For Problems 1 to 4, which may include mathematical expressions, you have the option to either type your solutions or write them by hand. If writing by hand, take clear photos of your work and compile the images into the PDF. For Problem 5, which focuses on your hypothetical business plan and ideas, you must type your response; hand-written solutions are not permitted for Problem 5.
Make sure to submit a single PDF file, and ensure the file size is less than 10 MB.
Problem 1: Simple Investment (15 points)
Suppose that you have 400,000 pounds and you are contemplating the purchase of two investments, A and B. One year from now, Investment A can be sold at £X per £1 invested, and Investment B can be sold for £Y per £1 invested. You regard X and Y as statistically independent random variables. Assume that both X and Y are normally distributed with mean of 1.2 and standard deviation of 0.2.
Problem 1.1: Investing in A (5 points)
If you put all your money in Investment A, what is the probability that you will be able to sell it one year from now at a positive profit?
Problem 1.2: Diversification (5 points)
If you split your money between the two investments and invest £100,000 in Investment A and £300,000 in Investment B, what is the probability you will be able to sell your portfolio for a positive profit a year from now?
Problem 1.3: Optimal Diversification (5 points)
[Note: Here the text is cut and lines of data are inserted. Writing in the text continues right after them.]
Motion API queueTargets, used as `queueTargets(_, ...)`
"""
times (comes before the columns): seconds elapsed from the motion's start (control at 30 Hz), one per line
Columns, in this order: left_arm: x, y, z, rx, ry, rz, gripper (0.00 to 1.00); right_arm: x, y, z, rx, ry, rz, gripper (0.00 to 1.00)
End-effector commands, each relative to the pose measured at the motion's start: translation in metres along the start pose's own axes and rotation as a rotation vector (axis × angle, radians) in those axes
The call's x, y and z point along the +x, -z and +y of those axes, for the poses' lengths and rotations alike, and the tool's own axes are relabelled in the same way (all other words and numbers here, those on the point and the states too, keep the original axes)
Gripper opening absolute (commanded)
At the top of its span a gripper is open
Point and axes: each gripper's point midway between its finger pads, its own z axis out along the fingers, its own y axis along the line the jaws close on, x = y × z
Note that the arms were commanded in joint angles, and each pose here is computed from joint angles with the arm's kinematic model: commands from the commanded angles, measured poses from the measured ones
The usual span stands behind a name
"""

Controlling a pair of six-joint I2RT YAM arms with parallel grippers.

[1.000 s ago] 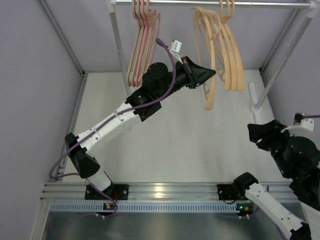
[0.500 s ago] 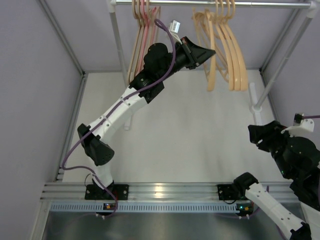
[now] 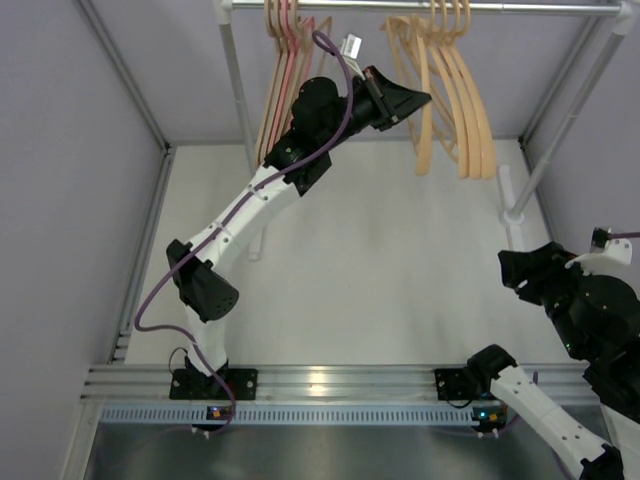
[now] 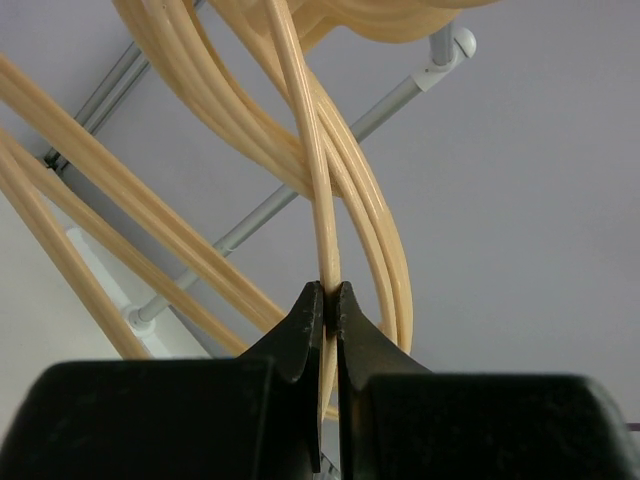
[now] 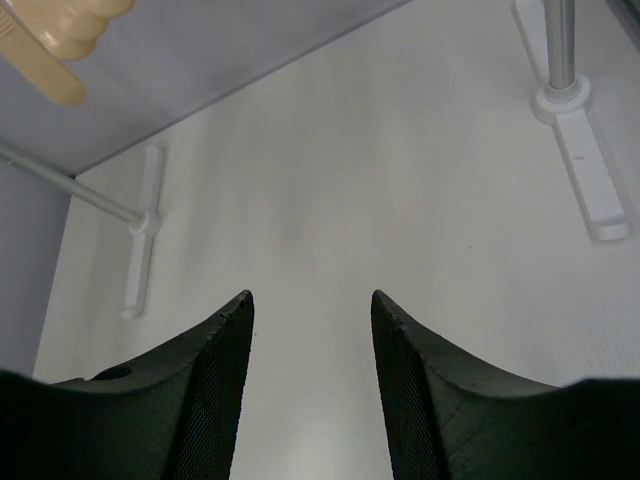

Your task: Organize the hangers

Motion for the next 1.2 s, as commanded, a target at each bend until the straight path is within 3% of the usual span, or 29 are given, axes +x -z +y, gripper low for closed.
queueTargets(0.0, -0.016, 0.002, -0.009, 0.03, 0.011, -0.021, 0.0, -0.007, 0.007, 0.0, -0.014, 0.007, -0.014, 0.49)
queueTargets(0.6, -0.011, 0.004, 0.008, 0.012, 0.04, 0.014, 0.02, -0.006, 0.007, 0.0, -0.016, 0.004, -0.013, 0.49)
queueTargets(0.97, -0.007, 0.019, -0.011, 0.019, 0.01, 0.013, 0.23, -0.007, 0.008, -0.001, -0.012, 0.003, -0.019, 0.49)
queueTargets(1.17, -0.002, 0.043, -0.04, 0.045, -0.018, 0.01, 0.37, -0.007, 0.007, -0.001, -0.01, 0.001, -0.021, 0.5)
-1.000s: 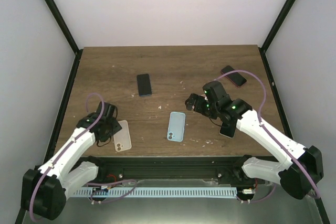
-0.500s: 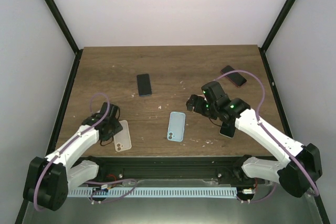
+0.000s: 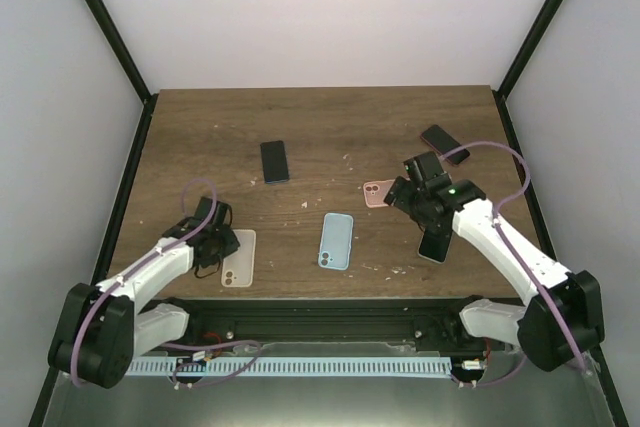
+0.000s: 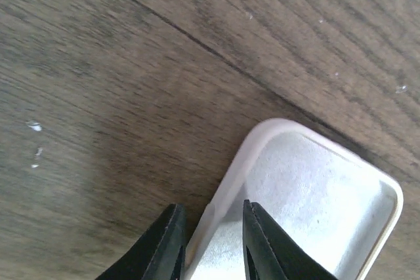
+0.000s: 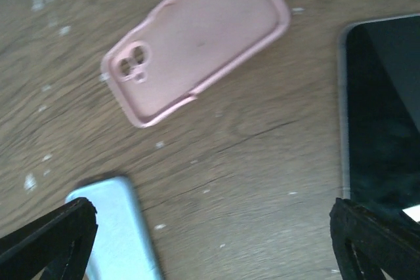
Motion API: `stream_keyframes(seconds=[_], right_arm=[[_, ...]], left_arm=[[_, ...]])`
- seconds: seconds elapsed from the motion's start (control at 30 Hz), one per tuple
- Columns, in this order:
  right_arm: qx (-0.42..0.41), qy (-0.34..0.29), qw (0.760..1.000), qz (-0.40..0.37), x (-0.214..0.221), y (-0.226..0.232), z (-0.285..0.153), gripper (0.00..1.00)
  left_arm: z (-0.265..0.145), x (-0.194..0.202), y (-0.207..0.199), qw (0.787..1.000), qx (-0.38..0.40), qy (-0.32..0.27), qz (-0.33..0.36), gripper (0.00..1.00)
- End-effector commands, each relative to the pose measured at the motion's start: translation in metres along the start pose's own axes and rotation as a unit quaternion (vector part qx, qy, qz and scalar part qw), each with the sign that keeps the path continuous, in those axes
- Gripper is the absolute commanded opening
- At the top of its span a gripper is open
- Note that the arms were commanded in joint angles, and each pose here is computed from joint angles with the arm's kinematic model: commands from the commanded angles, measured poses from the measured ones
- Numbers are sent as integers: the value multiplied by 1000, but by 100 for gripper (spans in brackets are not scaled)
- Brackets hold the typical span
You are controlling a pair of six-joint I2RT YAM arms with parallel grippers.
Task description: Put the phone into the phone case
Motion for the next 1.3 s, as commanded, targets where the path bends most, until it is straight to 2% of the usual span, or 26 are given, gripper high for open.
stream_keyframes(seconds=[0.0, 0.2, 0.37, 0.8, 0.97, 1.1, 1.27], right_arm=[[102, -13, 994, 36, -10, -51, 3, 100], [185, -32, 977, 105, -23, -108, 13, 100], [218, -35, 965, 141, -27, -134, 26, 100], [180, 20, 980, 79, -24, -128, 78, 100], [151, 50, 985, 59, -16, -120, 88, 94], [147, 61, 986, 48, -12, -117, 88, 91], [163, 59, 984, 42, -11, -121, 85, 90]], left_arm=[[4, -2, -15, 999, 40, 0, 14, 25], [4, -4, -36, 996, 83, 4, 19, 23], [5, -7, -53, 994, 100, 14, 32, 20], [0, -18, -90, 988, 152, 26, 1, 17], [1, -14, -101, 984, 174, 40, -18, 18], [-2, -15, -101, 986, 163, 42, 11, 31], [-9, -21, -67, 997, 69, 6, 40, 59]])
Point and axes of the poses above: each gripper's point midway between its finger pads, its own z axis out along the fingers, its own y axis along the line the jaws close on, x = y × z, the point moved 2 cm from there along -z, back along the fingers, and after that the axes turned 8 degrees about z, right-handed, at the moved point
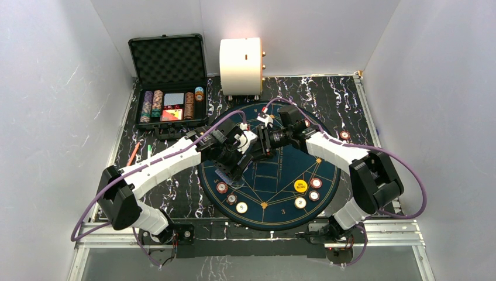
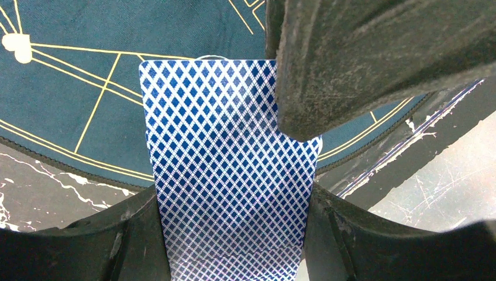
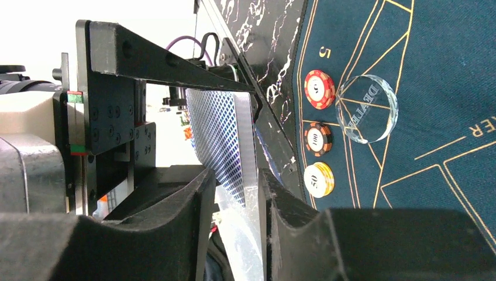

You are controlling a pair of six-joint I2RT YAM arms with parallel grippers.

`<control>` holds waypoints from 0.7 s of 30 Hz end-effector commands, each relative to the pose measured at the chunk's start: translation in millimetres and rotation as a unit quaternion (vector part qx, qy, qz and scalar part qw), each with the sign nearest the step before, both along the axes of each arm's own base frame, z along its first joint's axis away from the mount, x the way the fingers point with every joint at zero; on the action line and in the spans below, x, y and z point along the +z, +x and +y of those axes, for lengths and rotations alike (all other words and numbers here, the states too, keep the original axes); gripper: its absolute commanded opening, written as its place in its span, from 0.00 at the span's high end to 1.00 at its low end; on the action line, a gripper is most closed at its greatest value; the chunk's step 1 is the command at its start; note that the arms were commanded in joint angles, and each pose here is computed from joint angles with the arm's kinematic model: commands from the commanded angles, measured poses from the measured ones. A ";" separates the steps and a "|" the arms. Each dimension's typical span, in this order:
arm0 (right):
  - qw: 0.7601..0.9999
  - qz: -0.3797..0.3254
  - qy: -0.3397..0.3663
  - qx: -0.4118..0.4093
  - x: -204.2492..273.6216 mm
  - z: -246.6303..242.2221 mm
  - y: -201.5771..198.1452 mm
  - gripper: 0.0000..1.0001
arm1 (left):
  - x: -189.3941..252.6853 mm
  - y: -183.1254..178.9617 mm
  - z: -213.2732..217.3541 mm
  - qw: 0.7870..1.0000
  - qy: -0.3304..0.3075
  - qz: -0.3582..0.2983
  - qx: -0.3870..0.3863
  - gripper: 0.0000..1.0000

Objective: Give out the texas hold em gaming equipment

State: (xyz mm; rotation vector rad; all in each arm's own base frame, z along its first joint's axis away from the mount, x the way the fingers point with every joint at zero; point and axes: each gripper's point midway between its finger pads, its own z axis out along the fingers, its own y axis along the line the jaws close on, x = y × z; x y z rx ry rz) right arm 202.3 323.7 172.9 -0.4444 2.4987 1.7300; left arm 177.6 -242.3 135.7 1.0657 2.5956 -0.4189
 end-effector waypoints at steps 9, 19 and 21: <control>1.000 -0.019 0.020 0.012 15.5 -4.6 -8.2 0.75 | 21.6 -0.8 -4.3 0.999 -0.033 -0.016 -0.003 1.00; 1.000 -0.027 0.010 0.006 18.7 -9.4 -5.9 0.85 | 20.6 -1.6 -2.7 0.999 -0.030 -0.016 -0.003 1.00; 1.000 -0.028 0.009 0.004 20.2 -11.1 -4.9 0.86 | 20.3 -1.6 -2.3 0.999 -0.030 -0.016 -0.002 1.00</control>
Based on Problems 1.1 and 1.2, discuss the optimal strategy for this investment. Please show the calculations if any to support your argument.
Problem 2: Value of Information (10 points)
A manager at an electric car manufacturer needs to make a sourcing decision regarding an electric battery. The manufacturer seeks to produce 100,000 units of its latest electric car model, and each unit will require a single battery. Supplier A can produce the batteries for the price of £4000 per unit. Supplier B can produce the batteries for the price of £2000 per unit. However, Suppliers A and B differ in the quality of the batteries they produce, especially in terms of defect rates.
For Supplier A, the manager believes with complete certainty that all 100,000 batteries will be delivered with no defects. For Supplier B, the manager estimates a 60% probability of no defects, a 30% probability of minor defects being found in the battery shipment, requiring additional rework costs amounting to £250,000,000, and a 10% probability of major defects, requiring additional rework costs amounting to £400,000,000. The electric car manufacturer intends to sell the car at a unit price of £35,000. Besides the battery, each car has a production cost of £28,000, independent of the sourcing decision.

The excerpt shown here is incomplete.